Когда потух свет и на экране показались блестящие змеи и молнии поцарапанной ленты, все затаили дыхание. Но ничего нового по сравнению с тем, что видел Юра при съемке, фильм не дал. Это сказал сам Юра, который, несмотря на решительные протесты Волобоева, захотел во что бы то ни стало сам присутствовать на демонстрации фильма и давать пояснения. Коротенький обрезок ленты прокрутили еще раз и зажгли свет. Единственным дополнением к тайне Незнакомца на сегодняшний день было лишь то, что все, в том числе и сам Юра, узнали, что лицо в огненном иллюминаторе принадлежит именно тому человеку, который, все еще без сознания, лежал на постели Кирленкова. Вот и все
— Послушай, Толя, — обратился к Кирленкову Юра, — растолкуй ты мне подробней о встречном времени. Что-то я здесь недопонимаю.
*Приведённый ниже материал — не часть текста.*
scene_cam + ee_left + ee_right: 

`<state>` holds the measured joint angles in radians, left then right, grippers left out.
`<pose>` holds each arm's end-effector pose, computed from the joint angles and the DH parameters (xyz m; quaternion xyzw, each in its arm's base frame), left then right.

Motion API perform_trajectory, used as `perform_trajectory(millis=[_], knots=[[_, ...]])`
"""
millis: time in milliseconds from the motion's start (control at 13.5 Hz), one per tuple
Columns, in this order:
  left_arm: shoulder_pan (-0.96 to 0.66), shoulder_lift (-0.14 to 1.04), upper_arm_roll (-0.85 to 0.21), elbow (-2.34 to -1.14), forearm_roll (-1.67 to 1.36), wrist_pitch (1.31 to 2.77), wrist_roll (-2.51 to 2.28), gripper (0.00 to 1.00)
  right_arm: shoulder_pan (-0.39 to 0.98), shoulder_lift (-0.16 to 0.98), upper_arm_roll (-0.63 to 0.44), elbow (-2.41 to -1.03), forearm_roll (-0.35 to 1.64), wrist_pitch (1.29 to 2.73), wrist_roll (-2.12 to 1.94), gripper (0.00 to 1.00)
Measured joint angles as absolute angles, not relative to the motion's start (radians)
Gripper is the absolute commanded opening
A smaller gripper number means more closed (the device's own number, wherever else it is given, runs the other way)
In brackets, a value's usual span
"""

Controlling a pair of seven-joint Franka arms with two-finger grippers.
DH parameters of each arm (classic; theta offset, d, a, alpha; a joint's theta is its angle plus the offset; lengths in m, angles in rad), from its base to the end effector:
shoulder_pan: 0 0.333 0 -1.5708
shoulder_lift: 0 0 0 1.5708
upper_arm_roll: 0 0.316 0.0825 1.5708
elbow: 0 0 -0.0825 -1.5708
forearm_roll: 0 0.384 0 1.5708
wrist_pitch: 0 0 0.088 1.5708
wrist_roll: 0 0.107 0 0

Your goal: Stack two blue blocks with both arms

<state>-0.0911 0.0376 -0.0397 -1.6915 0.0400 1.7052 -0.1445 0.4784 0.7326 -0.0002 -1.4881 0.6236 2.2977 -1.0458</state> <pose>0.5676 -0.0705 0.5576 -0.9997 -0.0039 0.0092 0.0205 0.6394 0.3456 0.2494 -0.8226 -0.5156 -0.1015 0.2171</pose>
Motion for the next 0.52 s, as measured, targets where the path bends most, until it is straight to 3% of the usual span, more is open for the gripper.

К Юриной просьбе присоединились все. Кирленков задумался и, немного помолчав, стал рассказывать.
— Вы помните последний кадр Юриного фильма. Вероятно, в тот момент, когда он снимался, наш Юрочка уже был сбит с ног, поэтому нацеленная в небо кинокамера запечатлела весьма тривиальный эпизод: падение кедровой шишки. Как она падала, вы видели. Теперь мысленно представьте себе, что пленка прокручивается в обратном направлении. Что будет тогда? Вы увидите, как притягиваемая землей шишка взлетит в небо. То есть поведет себя точно так же, как тело отрицательной энергии. По сути дела, поменяв направление движения ленты, мы изменили направление течения времени. Любое тело, взятое из нашей жизни, хотя бы этот ключ от аккумуляторной, в мире отрицательной энергии полетит вверх, как и наша воображаемая шишка. Понятно?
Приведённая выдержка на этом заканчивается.